== WHAT IS REQUIRED ==
Retype the line with "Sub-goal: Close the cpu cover" in it, then each line after it to the end of the data, word for word.

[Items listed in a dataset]
───

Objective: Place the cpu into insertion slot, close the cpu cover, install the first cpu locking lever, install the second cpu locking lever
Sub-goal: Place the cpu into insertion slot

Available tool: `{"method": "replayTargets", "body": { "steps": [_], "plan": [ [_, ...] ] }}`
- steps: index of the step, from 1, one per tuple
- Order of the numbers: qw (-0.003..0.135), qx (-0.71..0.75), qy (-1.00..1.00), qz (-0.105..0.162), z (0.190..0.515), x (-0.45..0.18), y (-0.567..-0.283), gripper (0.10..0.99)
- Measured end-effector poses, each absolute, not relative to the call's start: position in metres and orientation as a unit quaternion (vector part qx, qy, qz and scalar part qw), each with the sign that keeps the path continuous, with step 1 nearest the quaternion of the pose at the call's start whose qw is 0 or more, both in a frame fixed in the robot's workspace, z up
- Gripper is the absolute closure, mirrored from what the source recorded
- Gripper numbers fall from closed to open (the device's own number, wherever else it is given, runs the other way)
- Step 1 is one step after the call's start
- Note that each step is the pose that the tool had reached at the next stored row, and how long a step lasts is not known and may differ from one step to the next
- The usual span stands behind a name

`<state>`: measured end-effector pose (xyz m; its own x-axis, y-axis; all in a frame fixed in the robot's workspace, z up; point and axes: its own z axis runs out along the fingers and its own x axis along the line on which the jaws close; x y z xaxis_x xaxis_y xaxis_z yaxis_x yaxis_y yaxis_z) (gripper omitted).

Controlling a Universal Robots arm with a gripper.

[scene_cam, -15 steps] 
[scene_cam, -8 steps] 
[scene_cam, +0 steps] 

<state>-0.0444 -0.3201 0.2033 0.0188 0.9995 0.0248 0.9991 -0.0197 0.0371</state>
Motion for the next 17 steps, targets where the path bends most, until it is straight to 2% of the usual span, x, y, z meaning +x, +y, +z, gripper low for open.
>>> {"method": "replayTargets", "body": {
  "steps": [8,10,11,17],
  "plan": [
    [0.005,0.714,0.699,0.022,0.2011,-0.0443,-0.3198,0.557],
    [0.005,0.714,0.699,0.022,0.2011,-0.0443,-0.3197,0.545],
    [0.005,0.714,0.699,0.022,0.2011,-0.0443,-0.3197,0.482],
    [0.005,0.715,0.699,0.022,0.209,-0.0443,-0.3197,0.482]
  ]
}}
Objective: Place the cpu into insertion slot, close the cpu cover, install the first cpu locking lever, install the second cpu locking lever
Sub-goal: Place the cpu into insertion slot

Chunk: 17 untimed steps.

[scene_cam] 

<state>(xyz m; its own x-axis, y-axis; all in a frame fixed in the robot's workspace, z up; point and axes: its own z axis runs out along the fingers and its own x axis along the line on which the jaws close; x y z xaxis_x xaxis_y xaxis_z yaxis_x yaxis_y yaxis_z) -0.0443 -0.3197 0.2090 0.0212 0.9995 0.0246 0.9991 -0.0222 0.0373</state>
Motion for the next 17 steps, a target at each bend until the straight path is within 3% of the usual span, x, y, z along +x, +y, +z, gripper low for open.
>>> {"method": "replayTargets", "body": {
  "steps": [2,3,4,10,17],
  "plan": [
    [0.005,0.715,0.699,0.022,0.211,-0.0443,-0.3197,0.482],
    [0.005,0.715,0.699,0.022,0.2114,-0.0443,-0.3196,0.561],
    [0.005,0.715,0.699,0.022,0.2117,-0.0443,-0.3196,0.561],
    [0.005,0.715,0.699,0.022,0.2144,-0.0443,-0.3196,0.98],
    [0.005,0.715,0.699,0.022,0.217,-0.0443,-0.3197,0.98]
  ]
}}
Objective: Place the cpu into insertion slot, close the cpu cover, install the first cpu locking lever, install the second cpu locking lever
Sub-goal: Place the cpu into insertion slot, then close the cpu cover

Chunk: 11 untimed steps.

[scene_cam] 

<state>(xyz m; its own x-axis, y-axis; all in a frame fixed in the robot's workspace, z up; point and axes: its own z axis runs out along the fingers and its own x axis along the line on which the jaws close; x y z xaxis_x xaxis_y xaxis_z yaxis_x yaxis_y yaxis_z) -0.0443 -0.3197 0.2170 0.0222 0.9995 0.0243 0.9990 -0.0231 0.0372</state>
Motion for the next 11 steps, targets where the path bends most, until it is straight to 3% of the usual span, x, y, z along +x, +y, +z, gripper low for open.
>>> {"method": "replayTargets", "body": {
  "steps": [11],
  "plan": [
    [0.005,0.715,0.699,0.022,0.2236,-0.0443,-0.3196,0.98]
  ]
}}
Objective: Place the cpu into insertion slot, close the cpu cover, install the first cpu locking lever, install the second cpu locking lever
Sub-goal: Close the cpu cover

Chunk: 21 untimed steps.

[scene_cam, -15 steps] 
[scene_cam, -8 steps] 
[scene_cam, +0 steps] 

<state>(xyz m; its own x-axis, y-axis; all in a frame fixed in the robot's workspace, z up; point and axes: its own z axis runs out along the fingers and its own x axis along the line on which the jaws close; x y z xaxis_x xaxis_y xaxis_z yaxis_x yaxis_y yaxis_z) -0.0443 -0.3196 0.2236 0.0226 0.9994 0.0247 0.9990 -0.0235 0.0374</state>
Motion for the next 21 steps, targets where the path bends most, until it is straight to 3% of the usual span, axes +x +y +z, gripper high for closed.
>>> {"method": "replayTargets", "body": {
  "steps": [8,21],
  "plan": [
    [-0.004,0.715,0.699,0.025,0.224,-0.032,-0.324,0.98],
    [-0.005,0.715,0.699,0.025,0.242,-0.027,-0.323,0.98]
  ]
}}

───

== PROBLEM SOLUTION ==
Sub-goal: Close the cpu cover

Chunk: 21 untimed steps.

[scene_cam, -15 steps] 
[scene_cam, -8 steps] 
[scene_cam, +0 steps] 

<state>(xyz m; its own x-axis, y-axis; all in a frame fixed in the robot's workspace, z up; point and axes: its own z axis runs out along the fingers and its own x axis along the line on which the jaws close; x y z xaxis_x xaxis_y xaxis_z yaxis_x yaxis_y yaxis_z) -0.0443 -0.3196 0.2236 0.0226 0.9994 0.0247 0.9990 -0.0235 0.0374</state>
Motion for the next 21 steps, targets where the path bends most, until it is straight to 3% of the usual span, axes +x +y +z, gripper high for closed.
>>> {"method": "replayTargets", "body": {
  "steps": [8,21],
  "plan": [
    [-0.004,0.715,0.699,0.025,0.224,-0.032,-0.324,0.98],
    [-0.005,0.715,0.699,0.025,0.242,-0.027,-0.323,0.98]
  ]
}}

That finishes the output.